We the People: Week of November 22

The nation faces economy and budget problems. The easiest thing to address should be the budget. The easiest part of the budget fix should be an agreement to increase tax revenue so that we can put a dent in our federal debt.

If House Speaker Boehner and House Republicans refuse to act in good faith on behalf of all Americans, then all Americans will pay higher income taxes in January. A tax rate compromise to increase income tax for Americans earning more than $500,000 a year would spare most working professionals and small business owners a tax increase.

Republicans and Democrats then should work together to select spending cuts that minimize job losses and move us away from the “fiscal cliff” as a stronger nation.

There are more billionaires in America than ever and they control more of the wealth of the country than ever before. Stephen Schwarzman, a six billion-dollar man, called the proposal to let income tax cuts expire for the wealthiest Americans (and return to 35 percent and 39.5 percent) an outrage of the same magnitude as Adolf Hitler’s invasion of Poland in 1939!

This ridiculous nonsense is translated by lobbyists into slick television messages and propaganda to convince workers raising families that any income tax increase is a national disaster. This is untrue. Income tax supports the people of this country and more than 80 percent of it is spent to run the nation and help its citizens while less than two percent is used on welfare.

The Republican Party readily uses disinformation to defend the super wealthy. Representative Michele Bachmann (R-Minn.), who spent more than $20 million to be reelected to her $174,000 a year job, stated that she didn’t know where all the money for taxes and programs would come from since “we’re running out of rich people in this country.”

Really? The economic statistics contradict her but nobody really likes boring facts. The slogans and statements of conservatives sound good even when they don’t make sense. A popular poster propounded the idea that the U.S. was better off in 1913 because in 1913 we had roads, schools, hospitals, an Army and a Navy without the government “stealing” our money through income taxes.

However, in 1913 older Americans were poor and without health care. Child and adult workers toiled long hours in order to keep food on the table. Automobiles and consumer goods were out of reach for working class America. There was no interstate highway system and a de facto system of racial segregation and discrimination existed. Most Americans would never return to that time without the benefit of a trust fund but the poster sounds good.

Why are billionaires calling the taxation of the wealthiest people in America at the same income tax as they paid 10 years ago a national tragedy? There are loopholes in the tax code to protect them so they never pay the full rate, anyway.

Mitt Romney earned millions in income that the tax code called “carried interest” so it would be taxed at the lower capital gains rate (15 percent). “Carried interest” is a loophole for rich capitalists to earn fees from financial transactions that should be taxed as income.

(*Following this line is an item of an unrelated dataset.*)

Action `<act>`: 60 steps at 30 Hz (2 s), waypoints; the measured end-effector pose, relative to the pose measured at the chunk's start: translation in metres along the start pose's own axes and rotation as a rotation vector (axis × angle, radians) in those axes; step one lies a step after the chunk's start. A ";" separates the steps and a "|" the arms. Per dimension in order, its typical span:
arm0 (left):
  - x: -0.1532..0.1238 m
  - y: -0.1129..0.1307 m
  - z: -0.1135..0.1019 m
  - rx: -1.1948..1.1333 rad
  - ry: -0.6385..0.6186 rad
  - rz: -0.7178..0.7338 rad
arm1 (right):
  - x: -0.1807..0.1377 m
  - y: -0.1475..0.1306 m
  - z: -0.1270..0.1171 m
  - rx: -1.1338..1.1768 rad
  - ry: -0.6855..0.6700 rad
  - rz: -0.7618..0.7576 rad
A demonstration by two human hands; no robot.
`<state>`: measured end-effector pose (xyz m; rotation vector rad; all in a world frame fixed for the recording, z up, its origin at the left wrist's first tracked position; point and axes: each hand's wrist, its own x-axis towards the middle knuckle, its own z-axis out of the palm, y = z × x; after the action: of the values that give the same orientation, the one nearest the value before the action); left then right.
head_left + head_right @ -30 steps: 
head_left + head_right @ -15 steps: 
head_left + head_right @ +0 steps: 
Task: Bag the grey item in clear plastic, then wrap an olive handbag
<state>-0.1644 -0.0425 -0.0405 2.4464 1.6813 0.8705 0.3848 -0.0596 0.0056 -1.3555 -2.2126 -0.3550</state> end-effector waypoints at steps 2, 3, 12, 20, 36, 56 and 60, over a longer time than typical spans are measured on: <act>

A big stockbroker or financier is given a percentage of a deal as compensation and it is called carried interest. It is no different from when a waitress collects a tip except the waitress has to pay income tax on the tip at the regular income tax rate.

It would be nice if every American could pay an income tax rate at the 13.5 percent “Romney” rate, but then we would effectively have no federal government. One way or the other, income tax for some or all Americans will be raised in January. House Republicans including Representative Grimm will decide if it will be for everyone and if it will be done in a way to help or hurt America.